À vingt-huit ans, le jeune homme laisse voir son linge et porte régulièrement des gants. – Un habile physiologiste pourrait deviner, à sa mise, à ses allures, à sa démarche, à sa conversation, que son ambition en fera un vieux célibataire, crétin, despotique, hargneux, chignard, ratatiné. – Il devient coquet à mesure que la jeunesse le quitte ; il porte des dessous de pied, des cols crinoline, des chemises irréprochables et des pantalons de nankin. – On l’aime en société, il chante agréablement la romance, il sait danser et faire danser au piano. – Il est libertin plutôt en pensée qu’en action. – Il convoite, – et à ce souvenir mes cheveux se dressent sur ma tête ! – il convoite les femmes mariées, et parfois les veuves. – Il est indécent avec ses amis ; il les conduit devant les gravures lubriques que certains marchands égarés ont l’inconvenance d’étaler à leurs carreaux. – Là il se complaît en regardant les gorges nues, les blanches épaules ; – il fait des réflexions inconvenantes à haute voix, surtout lorsque des femmes sont à portée de l’entendre. –
Je prends moi-même, il est vrai, plaisir à voir ces sortes de nudités, mais je n’ai pas été élevé à faire gloriole de mes faiblesses.
Lui, au contraire, passe les matinées (quand il est riche) à regarder ces tableaux, à étudier ces pauses luxurieuses et pleines de mollesse, ce qui lui monte l’imagination et traîne après soi des suites fâcheuses. – Là il est dans son élément : il crie, il rit, il fait tout remarquer, il met en évidence ses pauvres vices.

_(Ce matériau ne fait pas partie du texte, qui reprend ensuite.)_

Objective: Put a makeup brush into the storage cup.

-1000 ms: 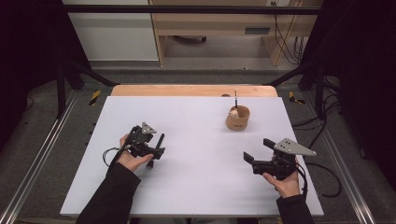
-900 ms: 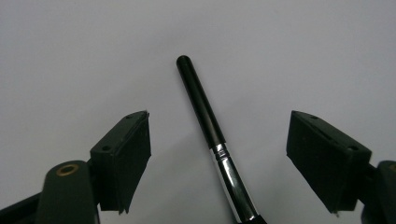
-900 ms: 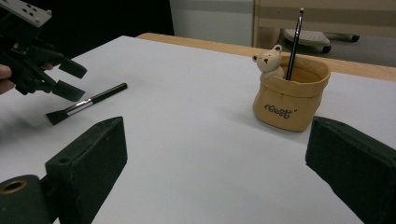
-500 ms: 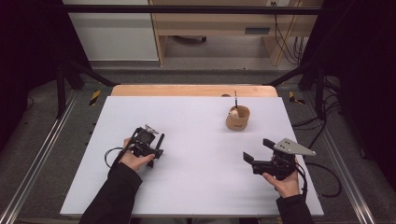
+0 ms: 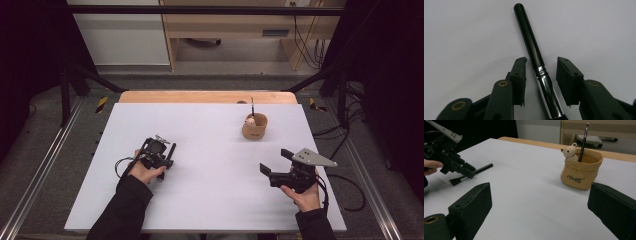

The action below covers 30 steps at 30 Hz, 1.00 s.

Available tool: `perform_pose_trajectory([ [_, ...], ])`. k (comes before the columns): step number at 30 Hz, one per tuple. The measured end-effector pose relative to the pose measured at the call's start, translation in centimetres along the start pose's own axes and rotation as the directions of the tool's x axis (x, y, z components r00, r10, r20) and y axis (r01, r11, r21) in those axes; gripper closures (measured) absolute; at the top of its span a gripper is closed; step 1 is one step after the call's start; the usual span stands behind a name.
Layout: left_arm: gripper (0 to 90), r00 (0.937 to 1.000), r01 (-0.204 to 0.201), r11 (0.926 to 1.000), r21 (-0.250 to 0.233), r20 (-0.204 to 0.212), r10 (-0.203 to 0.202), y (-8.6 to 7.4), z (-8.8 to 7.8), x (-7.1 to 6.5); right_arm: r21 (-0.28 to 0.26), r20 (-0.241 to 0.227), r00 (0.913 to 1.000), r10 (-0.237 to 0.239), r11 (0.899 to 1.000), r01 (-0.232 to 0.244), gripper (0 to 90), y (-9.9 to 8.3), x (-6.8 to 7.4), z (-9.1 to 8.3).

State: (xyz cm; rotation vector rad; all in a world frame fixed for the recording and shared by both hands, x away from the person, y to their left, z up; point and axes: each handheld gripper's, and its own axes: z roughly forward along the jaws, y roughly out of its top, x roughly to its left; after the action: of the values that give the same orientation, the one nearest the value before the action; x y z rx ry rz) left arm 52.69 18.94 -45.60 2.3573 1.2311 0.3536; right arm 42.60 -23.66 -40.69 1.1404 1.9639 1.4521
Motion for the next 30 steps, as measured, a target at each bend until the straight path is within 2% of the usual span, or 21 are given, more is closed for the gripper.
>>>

Du reste, il est difficile à vivre ; – il ennuie et attriste ; – il s’applique à dire du mal des femmes et à railler la vertu. – D’ordinaire l’histoire de ses liaisons dangereuses est basée sur des mythes ; – il l’invente en vous la racontant, car il n’est pas absolument dénué de quelque fécondité.
Après s’être posé en don Juan, – il se pose en Werther en tête à tête avec les femmes, auxquelles il répète toujours la même chose, le même catéchisme. – Il se dit pâle, il porte les cheveux en apôtre. –
Cette phase de sa jeunesse est la moins prononcée. –
Alors il ne fume plus, et jure à peine.
Il a, vous le voyez, quelque souplesse.
Il est convenable de vous rappeler qu’il n’est encore qu’à l’état de naïveté primitive ; il ne sera célibataire, voué au crétinisme, qu’à partir de trente ans ; jusqu’alors il espère se marier, plus tard, plus tard, dans quelque temps ; il attend une jeune et belle héritière, – une belle au bois dormant ; – il dédaigne les bourgeoises et les veuves, il ne cherche qu’à les séduire.

DESSIN SUPPRIMÉ.
Or, plus tard, vous le verrez mourir avec cette vague et voyageuse espérance qu’une reine indienne viendra mettre sa couronne à ses pieds.
Parmi ses rêves, on doit compter :
– Un oncle millionnaire en Amérique,
– Un mariage avec une princesse éloignée,
– Beaucoup de victimes jusque-là,
– La croix de la Légion-d’Honneur,
– Une poignée de main de son roi, le plus grand des monarques !
Il a à vingt-neuf ans des idées saint-simoniennes.
– Avouons-le à sa honte, il est un peu dieu : il travaille à l’émancipation des noirs, il se pose en philanthrope, – fait des évangiles, débauche les jeunes filles, et pousse la cruauté envers celles qu’il a trompées jusqu’aux actes les plus barbares de l’anthropophagie.
Il jouit d’une certaine faveur dans le cercle qu’il fréquente ; on a sur lui les idées qu’il a sur la reine du Mogol ; – les mères chargées d’années le convoitent pour leurs filles majeures. Quand il s’en aperçoit, il exploite cette faiblesse maternelle, et se fait inviter tous les jours à dîner, sous divers prétextes dont nous dirons un mot plus tard.